### Required action
Counting only lines that contain "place", state the total found in the material below. Add nothing else.

### Source material
++++++++++

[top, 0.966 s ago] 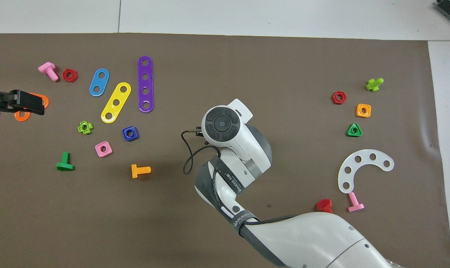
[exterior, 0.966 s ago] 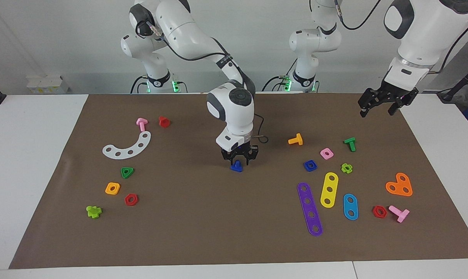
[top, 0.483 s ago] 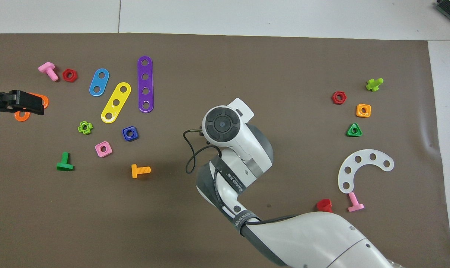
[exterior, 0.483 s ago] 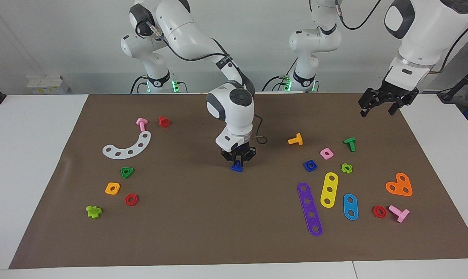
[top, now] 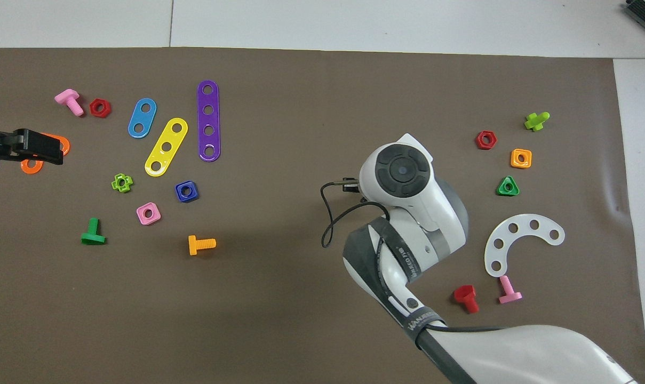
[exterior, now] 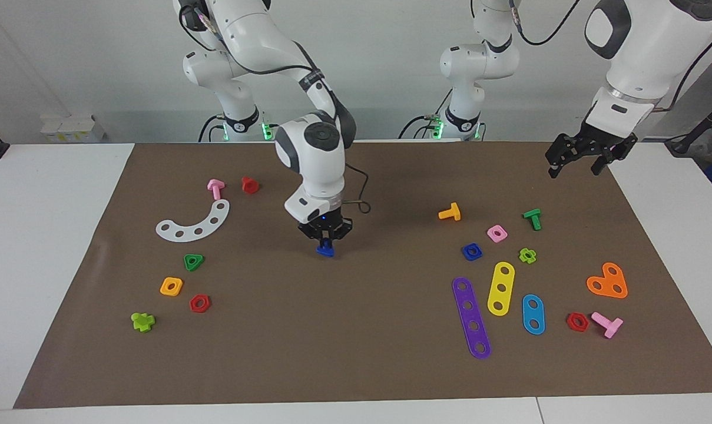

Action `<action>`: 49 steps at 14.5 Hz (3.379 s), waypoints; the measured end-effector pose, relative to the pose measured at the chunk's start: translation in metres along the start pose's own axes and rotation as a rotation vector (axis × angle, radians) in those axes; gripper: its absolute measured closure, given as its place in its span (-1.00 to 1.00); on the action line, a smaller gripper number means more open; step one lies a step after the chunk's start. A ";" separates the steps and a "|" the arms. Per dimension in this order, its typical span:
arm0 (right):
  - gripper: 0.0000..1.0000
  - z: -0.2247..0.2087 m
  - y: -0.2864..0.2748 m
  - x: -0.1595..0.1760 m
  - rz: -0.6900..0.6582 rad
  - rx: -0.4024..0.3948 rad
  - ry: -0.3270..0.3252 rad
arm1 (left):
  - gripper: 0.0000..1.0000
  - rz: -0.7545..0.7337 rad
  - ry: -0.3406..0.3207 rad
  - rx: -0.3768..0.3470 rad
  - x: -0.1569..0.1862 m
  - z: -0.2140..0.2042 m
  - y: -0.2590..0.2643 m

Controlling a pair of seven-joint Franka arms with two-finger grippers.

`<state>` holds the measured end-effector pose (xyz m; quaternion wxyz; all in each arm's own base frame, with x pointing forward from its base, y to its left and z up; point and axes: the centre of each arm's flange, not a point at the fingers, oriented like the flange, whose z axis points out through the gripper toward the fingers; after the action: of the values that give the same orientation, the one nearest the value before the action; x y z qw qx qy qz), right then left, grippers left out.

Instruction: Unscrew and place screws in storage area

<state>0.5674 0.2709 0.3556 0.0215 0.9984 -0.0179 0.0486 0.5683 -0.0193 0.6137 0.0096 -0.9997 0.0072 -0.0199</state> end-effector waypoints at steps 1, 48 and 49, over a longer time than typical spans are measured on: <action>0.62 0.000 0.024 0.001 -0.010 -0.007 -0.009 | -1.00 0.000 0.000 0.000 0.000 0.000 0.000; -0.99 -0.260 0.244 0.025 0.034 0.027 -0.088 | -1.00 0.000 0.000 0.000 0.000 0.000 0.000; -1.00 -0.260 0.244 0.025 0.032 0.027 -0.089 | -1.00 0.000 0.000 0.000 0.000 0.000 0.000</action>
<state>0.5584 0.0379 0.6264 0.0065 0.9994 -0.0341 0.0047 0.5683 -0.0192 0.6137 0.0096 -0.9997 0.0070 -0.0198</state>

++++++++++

### Answer to the problem
2